Sowas wird sehr oft vorkommen und ergibt ja auch Sinn: Was der Einsatz von AI in welchem Bereich genau bringt, kann man schlecht vorher eyeballen, weil letztlich alle noch in einer großen Experimentierphase stecken. Für große Tech-Konzerne ist es aber deutlich billiger Cash zu verbrennen als technisch abgehängt zu werden, weil sie die Einführung von AI verschlafen.
Und es macht für die Nutzung von einen großen Unterschied, ob man sich permanent einschränkt oder ein abundance mindset hat. Das merk ich an mir selbst: An den meisten Monaten würde ich wahrscheinlich mit zwei Subs zu je 20 Euro schon hinkommen, aber um frei zu arbeiten, ohne mir ständig nen Kopf zu machen, sind 100 + 20 deutlich angenehmer.

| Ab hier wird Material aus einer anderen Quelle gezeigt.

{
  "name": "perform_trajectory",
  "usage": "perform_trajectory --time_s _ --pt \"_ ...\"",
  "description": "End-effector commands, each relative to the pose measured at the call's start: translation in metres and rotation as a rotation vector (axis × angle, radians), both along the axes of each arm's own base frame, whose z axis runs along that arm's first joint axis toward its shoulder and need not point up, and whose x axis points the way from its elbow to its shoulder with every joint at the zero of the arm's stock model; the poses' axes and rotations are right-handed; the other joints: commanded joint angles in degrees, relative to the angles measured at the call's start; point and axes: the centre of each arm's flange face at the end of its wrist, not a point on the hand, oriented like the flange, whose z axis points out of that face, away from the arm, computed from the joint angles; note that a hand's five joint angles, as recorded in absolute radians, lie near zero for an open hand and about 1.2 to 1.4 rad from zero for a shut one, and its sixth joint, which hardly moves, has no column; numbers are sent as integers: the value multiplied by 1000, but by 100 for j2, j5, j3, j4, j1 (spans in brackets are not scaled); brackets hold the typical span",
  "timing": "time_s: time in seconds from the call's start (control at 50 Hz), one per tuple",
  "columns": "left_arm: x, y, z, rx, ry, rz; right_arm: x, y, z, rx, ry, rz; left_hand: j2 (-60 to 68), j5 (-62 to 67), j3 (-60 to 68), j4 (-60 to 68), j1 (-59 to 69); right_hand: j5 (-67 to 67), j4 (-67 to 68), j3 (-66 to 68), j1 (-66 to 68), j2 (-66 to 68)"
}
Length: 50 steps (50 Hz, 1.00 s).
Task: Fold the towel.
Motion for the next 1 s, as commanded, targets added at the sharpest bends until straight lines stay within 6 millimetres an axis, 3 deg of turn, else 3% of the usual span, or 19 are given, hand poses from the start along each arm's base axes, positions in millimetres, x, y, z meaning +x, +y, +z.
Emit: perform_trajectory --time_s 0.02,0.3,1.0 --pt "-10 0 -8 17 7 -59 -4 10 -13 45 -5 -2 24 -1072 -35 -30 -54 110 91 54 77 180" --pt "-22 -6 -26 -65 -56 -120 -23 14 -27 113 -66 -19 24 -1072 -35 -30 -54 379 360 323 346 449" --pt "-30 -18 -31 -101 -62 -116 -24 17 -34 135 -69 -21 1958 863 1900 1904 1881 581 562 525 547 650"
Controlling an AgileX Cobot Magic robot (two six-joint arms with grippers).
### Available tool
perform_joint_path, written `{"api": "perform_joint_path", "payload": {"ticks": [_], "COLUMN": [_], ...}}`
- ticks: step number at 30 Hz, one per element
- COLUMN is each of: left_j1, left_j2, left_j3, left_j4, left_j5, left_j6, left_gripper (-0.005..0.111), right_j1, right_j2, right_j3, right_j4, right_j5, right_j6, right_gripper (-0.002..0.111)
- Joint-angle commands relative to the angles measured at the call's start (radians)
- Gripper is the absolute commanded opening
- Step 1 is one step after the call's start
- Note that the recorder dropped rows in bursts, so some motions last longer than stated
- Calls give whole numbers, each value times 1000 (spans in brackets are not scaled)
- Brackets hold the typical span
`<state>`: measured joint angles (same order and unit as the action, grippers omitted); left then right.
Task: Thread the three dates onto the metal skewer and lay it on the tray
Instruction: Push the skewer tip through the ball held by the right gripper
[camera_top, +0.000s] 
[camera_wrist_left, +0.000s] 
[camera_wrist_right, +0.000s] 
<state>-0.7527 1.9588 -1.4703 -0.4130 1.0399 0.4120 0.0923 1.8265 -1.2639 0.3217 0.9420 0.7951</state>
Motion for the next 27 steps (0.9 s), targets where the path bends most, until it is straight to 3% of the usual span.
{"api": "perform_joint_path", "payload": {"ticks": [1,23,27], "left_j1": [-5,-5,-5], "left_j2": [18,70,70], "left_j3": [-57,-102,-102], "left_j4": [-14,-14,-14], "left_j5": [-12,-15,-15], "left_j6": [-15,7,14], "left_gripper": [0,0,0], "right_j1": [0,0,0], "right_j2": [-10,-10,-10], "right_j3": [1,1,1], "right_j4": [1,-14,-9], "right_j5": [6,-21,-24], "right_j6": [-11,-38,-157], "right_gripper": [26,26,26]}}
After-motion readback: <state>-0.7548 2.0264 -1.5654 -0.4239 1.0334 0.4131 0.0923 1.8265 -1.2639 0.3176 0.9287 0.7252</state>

ist imho bereits gut belegt: datacenters haben für die betreffenden regionen null nutzwert (kaum jobs, kaum steuern), aber einen immensen ressourcenverbrauch (energie, wasser, fläche, abwärme).
Schon klar, genauso wie AKWs, Windparks, Bahngleise und Kläranlagen für die unmittelbaren Anwohner einen Nachteil bedeuten. Das ist doch kein singuläres Phänomen, sondern relativ typisch für Infrastruktur. Ich würd hier dahre dieselben Maßstäbe anlegen wie sonts auch: Auf den globalen Nutzen schauen und versuchen lokale Nachteile zu begrenzen und, wenn das nicht geht, auszugleichen.
Ist auch eher belustigend wenn jemand "ein großes Modell trainieren" für etwas inhärent gutes/wichtiges hält
Warum ist es lustig, dass ich leistungsfähige AI gut finde?